University of Cologne, Faculty of Medicine and University Hospital Cologne, Department of Otorhinolaryngology, Head and Neck Surgery, Audiology and Pediatric Audiology, Cochlear Implant Center, Germany.
University of Cologne, Faculty of Medicine and University Hospital Cologne, Department of Otorhinolaryngology, Head and Neck Surgery, Audiology and Pediatric Audiology, Cochlear Implant Center, Germany.
Neuroimage Clin. 2022;34:102982. doi: 10.1016/j.nicl.2022.102982. Epub 2022 Mar 4.

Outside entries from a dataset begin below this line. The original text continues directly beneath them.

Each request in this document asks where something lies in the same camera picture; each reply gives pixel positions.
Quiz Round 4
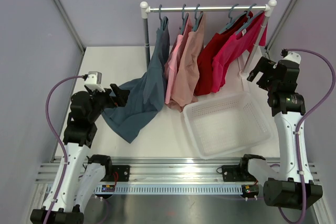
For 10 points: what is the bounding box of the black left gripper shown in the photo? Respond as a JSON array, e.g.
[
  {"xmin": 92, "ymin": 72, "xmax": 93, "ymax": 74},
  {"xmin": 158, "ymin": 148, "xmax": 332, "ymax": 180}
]
[{"xmin": 87, "ymin": 83, "xmax": 129, "ymax": 122}]

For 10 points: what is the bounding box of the blue-grey t shirt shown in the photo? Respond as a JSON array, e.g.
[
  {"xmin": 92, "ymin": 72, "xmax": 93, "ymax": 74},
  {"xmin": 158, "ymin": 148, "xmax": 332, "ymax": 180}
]
[{"xmin": 102, "ymin": 16, "xmax": 170, "ymax": 143}]

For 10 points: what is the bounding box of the light pink t shirt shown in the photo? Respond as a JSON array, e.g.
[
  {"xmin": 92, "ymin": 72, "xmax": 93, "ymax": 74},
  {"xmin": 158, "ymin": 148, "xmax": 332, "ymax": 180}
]
[{"xmin": 164, "ymin": 14, "xmax": 190, "ymax": 104}]

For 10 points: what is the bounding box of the teal hanger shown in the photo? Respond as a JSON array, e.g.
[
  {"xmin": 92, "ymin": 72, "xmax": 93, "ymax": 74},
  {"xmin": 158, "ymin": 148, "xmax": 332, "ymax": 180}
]
[
  {"xmin": 192, "ymin": 4, "xmax": 203, "ymax": 31},
  {"xmin": 235, "ymin": 3, "xmax": 264, "ymax": 36},
  {"xmin": 219, "ymin": 4, "xmax": 250, "ymax": 34},
  {"xmin": 158, "ymin": 4, "xmax": 169, "ymax": 31},
  {"xmin": 180, "ymin": 4, "xmax": 189, "ymax": 35}
]

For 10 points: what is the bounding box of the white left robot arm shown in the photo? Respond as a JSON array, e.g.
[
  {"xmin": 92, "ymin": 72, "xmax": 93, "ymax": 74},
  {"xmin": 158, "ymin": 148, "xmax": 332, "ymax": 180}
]
[{"xmin": 30, "ymin": 84, "xmax": 130, "ymax": 223}]

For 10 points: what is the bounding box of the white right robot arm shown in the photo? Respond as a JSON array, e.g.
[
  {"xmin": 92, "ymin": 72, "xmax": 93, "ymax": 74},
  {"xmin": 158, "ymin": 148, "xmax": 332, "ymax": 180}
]
[{"xmin": 238, "ymin": 55, "xmax": 323, "ymax": 211}]

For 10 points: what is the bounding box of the magenta t shirt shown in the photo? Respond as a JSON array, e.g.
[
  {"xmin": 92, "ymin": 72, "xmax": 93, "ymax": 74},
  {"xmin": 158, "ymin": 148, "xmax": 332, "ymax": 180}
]
[{"xmin": 211, "ymin": 12, "xmax": 265, "ymax": 93}]

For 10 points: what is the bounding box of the dark red t shirt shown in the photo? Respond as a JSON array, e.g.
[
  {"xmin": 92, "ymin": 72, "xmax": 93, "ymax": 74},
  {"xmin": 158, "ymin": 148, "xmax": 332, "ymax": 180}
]
[{"xmin": 194, "ymin": 13, "xmax": 253, "ymax": 96}]

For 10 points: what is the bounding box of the beige pink t shirt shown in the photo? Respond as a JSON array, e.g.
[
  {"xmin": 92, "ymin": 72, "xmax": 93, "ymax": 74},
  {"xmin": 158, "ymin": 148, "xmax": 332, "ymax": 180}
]
[{"xmin": 166, "ymin": 14, "xmax": 206, "ymax": 112}]

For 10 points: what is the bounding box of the white perforated plastic basket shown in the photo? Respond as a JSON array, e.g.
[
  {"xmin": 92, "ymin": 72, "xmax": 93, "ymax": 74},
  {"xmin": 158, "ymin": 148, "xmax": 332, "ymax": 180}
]
[{"xmin": 183, "ymin": 92, "xmax": 274, "ymax": 159}]

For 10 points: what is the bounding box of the metal clothes rack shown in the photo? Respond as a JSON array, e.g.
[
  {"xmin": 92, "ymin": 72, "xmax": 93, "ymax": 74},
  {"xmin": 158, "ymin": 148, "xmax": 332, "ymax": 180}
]
[{"xmin": 140, "ymin": 0, "xmax": 277, "ymax": 79}]

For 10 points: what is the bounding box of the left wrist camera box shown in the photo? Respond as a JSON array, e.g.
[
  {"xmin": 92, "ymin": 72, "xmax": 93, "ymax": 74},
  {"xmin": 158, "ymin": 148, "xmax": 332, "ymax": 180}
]
[{"xmin": 84, "ymin": 71, "xmax": 105, "ymax": 93}]

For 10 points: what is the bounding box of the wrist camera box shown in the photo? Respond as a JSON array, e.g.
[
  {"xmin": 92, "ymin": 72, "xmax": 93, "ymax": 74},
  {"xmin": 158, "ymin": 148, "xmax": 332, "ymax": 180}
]
[
  {"xmin": 84, "ymin": 71, "xmax": 105, "ymax": 93},
  {"xmin": 281, "ymin": 49, "xmax": 301, "ymax": 65}
]

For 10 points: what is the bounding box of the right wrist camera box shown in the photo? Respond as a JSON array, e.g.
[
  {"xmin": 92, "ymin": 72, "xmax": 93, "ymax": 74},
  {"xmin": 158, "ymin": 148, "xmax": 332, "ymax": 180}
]
[{"xmin": 281, "ymin": 49, "xmax": 301, "ymax": 65}]

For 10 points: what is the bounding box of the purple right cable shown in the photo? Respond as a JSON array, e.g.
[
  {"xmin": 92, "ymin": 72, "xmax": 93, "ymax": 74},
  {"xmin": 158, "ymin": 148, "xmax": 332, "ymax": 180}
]
[{"xmin": 278, "ymin": 48, "xmax": 336, "ymax": 223}]

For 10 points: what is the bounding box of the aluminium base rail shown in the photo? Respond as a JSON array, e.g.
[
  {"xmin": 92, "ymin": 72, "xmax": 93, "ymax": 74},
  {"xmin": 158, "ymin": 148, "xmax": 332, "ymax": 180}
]
[{"xmin": 35, "ymin": 157, "xmax": 321, "ymax": 185}]

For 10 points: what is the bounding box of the white slotted cable duct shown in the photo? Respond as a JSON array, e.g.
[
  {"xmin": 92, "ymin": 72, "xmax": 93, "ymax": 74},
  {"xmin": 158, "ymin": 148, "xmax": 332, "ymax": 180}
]
[{"xmin": 93, "ymin": 184, "xmax": 243, "ymax": 195}]

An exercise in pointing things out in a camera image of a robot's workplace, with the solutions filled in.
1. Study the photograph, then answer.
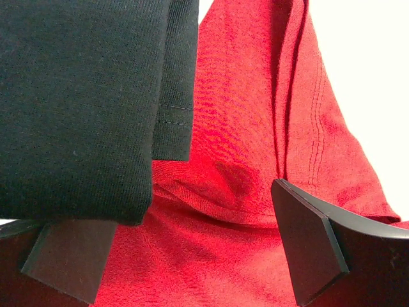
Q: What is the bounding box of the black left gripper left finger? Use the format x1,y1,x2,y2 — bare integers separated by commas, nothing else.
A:
1,219,118,306

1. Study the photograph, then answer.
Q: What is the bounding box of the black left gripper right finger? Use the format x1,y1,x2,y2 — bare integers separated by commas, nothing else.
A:
271,180,408,306

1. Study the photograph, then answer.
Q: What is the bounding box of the red garment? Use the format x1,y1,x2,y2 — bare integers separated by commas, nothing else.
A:
95,1,401,306

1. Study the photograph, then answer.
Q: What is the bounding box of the black garment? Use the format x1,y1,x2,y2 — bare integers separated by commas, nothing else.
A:
1,1,199,225

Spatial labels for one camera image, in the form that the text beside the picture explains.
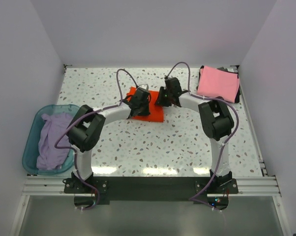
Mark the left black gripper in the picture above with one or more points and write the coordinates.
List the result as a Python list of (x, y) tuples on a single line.
[(147, 111)]

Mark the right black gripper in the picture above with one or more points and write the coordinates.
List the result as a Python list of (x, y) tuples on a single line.
[(160, 102)]

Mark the orange t shirt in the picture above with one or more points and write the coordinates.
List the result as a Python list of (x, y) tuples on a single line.
[(156, 112)]

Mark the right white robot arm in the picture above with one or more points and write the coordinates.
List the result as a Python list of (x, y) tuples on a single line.
[(216, 121)]

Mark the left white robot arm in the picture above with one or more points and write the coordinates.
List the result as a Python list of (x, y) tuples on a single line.
[(86, 127)]

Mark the pink folded t shirt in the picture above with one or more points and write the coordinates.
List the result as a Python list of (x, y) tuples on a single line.
[(218, 82)]

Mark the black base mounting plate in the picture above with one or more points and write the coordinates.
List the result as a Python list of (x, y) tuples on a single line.
[(103, 190)]

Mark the lavender t shirt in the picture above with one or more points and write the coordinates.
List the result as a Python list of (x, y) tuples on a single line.
[(51, 158)]

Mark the teal plastic basket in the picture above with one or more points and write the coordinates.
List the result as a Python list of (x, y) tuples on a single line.
[(31, 152)]

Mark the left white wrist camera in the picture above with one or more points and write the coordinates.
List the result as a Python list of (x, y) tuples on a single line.
[(144, 86)]

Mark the aluminium frame rail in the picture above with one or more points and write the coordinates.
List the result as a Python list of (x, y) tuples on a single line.
[(248, 169)]

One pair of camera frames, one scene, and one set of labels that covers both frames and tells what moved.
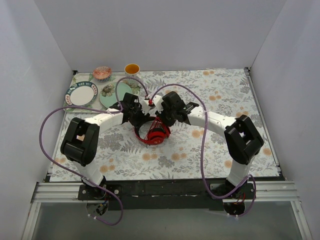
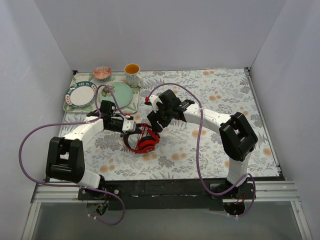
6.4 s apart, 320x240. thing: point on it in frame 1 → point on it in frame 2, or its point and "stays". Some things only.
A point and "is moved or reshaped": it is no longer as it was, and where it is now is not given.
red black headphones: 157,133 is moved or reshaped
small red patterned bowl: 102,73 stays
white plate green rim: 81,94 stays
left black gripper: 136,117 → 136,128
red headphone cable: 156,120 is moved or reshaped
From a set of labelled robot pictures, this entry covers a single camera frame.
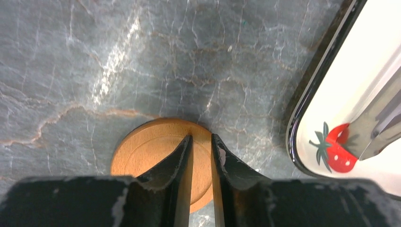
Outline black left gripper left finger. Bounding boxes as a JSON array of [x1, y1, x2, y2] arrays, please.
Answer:
[[0, 135, 193, 227]]

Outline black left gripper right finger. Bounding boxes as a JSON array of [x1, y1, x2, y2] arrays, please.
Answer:
[[211, 134, 401, 227]]

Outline light brown round coaster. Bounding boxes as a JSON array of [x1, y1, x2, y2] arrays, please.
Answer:
[[110, 118, 213, 213]]

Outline metal serving tongs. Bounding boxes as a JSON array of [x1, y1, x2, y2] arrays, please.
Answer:
[[343, 69, 401, 161]]

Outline strawberry print serving tray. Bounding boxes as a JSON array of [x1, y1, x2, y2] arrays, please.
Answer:
[[286, 0, 401, 199]]

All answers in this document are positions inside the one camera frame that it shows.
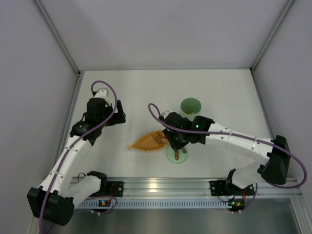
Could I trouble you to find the metal serving tongs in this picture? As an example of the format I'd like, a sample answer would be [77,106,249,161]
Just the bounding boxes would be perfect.
[156,133,188,154]

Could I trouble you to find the green lid with wooden handle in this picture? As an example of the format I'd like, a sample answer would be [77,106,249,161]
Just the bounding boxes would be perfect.
[166,147,188,164]

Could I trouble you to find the green cylindrical lunch container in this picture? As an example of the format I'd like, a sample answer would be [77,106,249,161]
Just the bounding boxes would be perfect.
[179,97,202,120]

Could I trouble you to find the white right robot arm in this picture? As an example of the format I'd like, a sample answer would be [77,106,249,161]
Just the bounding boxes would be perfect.
[159,112,290,191]

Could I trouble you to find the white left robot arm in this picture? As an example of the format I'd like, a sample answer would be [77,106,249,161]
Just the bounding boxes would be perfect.
[27,97,126,226]

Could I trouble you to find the boat-shaped woven bamboo basket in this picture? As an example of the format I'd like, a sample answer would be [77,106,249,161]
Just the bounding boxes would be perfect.
[127,130,167,152]

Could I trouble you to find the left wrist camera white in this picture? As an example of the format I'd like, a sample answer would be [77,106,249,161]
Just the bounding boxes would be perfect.
[92,88,111,104]

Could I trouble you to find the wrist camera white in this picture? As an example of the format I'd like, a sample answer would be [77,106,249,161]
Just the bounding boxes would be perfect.
[161,110,172,119]
[92,88,111,104]

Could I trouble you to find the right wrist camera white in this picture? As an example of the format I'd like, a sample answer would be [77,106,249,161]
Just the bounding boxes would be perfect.
[161,110,172,119]

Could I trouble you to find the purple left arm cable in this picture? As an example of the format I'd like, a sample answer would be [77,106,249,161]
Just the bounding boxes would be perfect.
[38,80,117,234]

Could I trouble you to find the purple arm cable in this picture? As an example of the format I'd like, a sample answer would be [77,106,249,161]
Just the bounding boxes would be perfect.
[148,103,308,188]
[38,80,117,234]

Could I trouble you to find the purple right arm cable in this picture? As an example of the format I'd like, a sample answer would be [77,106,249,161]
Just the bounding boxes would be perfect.
[148,103,308,188]

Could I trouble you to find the slotted grey cable duct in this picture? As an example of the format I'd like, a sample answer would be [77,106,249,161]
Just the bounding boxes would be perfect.
[78,198,243,209]

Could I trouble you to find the aluminium mounting rail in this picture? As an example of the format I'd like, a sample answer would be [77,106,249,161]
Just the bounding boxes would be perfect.
[108,177,302,199]

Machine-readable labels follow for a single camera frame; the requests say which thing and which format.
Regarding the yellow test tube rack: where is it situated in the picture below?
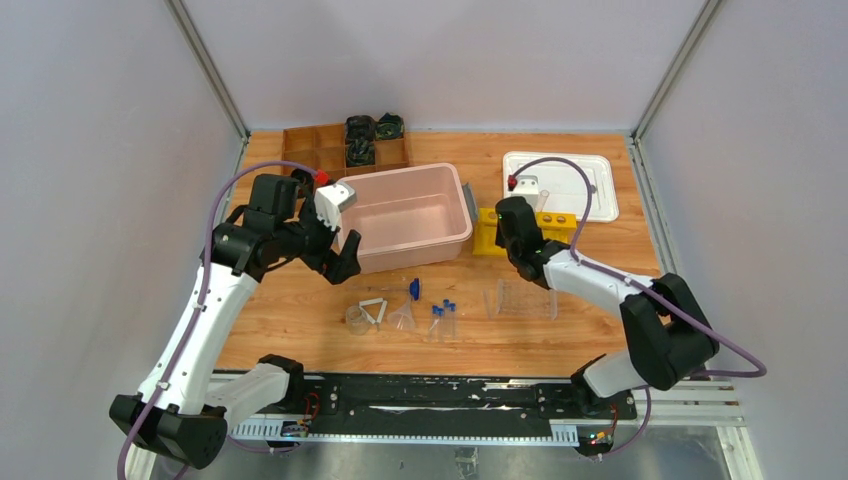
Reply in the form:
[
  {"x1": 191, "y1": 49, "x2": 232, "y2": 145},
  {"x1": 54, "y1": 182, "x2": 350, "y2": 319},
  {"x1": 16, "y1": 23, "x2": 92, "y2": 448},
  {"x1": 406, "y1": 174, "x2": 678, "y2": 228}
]
[{"x1": 472, "y1": 208, "x2": 578, "y2": 258}]

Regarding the pink plastic bin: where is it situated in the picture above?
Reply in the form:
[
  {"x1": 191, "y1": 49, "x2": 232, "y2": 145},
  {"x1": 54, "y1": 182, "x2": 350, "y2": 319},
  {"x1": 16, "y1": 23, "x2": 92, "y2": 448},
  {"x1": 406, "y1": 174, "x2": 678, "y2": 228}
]
[{"x1": 338, "y1": 163, "x2": 474, "y2": 274}]

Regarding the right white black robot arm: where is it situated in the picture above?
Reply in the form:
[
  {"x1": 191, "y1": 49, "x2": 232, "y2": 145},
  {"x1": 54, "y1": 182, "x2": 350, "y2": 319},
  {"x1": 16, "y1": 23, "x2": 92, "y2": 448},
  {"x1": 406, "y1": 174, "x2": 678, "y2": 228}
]
[{"x1": 495, "y1": 197, "x2": 719, "y2": 418}]

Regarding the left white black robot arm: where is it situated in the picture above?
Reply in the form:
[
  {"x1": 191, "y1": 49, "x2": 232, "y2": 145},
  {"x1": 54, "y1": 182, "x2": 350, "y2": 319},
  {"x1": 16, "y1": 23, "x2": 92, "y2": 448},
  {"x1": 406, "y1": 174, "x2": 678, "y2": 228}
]
[{"x1": 109, "y1": 174, "x2": 361, "y2": 469}]

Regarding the clear well plate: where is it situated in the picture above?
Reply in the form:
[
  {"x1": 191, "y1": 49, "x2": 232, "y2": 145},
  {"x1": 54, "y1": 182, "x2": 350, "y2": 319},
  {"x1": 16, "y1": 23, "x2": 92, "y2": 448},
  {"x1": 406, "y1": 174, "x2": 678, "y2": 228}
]
[{"x1": 495, "y1": 280, "x2": 558, "y2": 320}]

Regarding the white plastic lid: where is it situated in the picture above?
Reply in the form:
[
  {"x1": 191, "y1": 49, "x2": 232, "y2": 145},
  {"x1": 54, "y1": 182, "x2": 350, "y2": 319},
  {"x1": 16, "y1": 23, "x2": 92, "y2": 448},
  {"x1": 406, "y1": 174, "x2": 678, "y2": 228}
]
[{"x1": 502, "y1": 151, "x2": 619, "y2": 223}]

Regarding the brown compartment tray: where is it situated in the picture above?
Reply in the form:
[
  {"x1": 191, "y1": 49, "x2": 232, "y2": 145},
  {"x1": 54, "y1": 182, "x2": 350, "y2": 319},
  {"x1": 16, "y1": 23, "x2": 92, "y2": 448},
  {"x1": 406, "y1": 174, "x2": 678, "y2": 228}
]
[{"x1": 281, "y1": 123, "x2": 412, "y2": 179}]

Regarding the small glass beaker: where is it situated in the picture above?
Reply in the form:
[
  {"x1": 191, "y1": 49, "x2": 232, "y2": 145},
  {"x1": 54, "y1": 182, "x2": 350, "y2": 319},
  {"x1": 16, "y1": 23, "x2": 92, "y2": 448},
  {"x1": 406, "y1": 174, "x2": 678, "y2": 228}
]
[{"x1": 345, "y1": 305, "x2": 371, "y2": 336}]

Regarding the white clay triangle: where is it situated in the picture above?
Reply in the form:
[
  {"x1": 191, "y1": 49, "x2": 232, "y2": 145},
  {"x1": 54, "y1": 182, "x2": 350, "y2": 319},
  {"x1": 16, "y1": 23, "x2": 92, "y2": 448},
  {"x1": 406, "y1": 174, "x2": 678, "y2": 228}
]
[{"x1": 358, "y1": 297, "x2": 388, "y2": 331}]

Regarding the blue capped glass rod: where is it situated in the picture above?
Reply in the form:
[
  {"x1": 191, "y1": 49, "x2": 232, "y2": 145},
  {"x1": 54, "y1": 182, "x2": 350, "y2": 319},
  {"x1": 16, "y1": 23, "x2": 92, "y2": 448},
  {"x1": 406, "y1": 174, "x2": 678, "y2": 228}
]
[{"x1": 349, "y1": 277, "x2": 422, "y2": 302}]

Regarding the clear plastic funnel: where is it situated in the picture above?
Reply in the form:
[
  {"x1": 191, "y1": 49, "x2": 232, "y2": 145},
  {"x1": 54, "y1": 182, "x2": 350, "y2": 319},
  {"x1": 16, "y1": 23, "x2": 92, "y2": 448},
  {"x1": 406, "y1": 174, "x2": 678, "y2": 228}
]
[{"x1": 387, "y1": 296, "x2": 416, "y2": 332}]

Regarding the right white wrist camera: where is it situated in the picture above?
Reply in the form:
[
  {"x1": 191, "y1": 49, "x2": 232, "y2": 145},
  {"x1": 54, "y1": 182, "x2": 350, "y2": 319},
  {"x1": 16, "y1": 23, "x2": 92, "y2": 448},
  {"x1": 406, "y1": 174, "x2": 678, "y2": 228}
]
[{"x1": 507, "y1": 174, "x2": 541, "y2": 210}]

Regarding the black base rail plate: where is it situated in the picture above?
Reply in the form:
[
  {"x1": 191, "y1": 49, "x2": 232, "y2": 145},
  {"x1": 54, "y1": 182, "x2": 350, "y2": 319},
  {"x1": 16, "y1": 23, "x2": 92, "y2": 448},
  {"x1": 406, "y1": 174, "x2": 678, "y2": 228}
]
[{"x1": 232, "y1": 373, "x2": 637, "y2": 447}]

A cochlear implant (CI) is an auditory prosthesis which can partially restore the auditory function in patients with severe to profound hearing loss. However, this bionic device provides only limited auditory information, and CI patients may compensate for this limitation by means of a stronger interaction between the auditory and visual system. To better understand the electrophysiological correlates of audiovisual speech perception, the present study used electroencephalography (EEG) and a redundant target paradigm. Postlingually deafened CI users and normal-hearing (NH) listeners were compared in auditory, visual and audiovisual speech conditions. The behavioural results revealed multisensory integration for both groups, as indicated by shortened response times for the audiovisual as compared to the two unisensory conditions. The analysis of the N1 and P2 event-related potentials (ERPs), including topographic and source analyses, confirmed a multisensory effect for both groups and showed a cortical auditory response which was modulated by the simultaneous processing of the visual stimulus. Nevertheless, the CI users in particular revealed a distinct pattern of N1 topography, pointing to a strong visual impact on auditory speech processing. Apart from these condition effects, the results revealed ERP differences between CI users and NH listeners, not only in N1/P2 ERP topographies, but also in the cortical source configuration. When compared to the NH listeners, the CI users showed an additional activation in the visual cortex at N1 latency, which was positively correlated with CI experience, and a delayed auditory-cortex activation with a reversed, rightward functional lateralisation. In sum, our behavioural and ERP findings demonstrate a clear audiovisual benefit for both groups, and a CI-specific alteration in cortical activation at N1 latency when auditory and visual input is combined. These cortical alterations may reflect a compensatory strategy to overcome the limited CI input, which allows the CI users to improve the lip-reading skills and to approximate the behavioural performance of NH listeners in audiovisual speech conditions. Our results are clinically relevant, as they highlight the importance of assessing the CI outcome not only in auditory-only, but also in audiovisual speech conditions.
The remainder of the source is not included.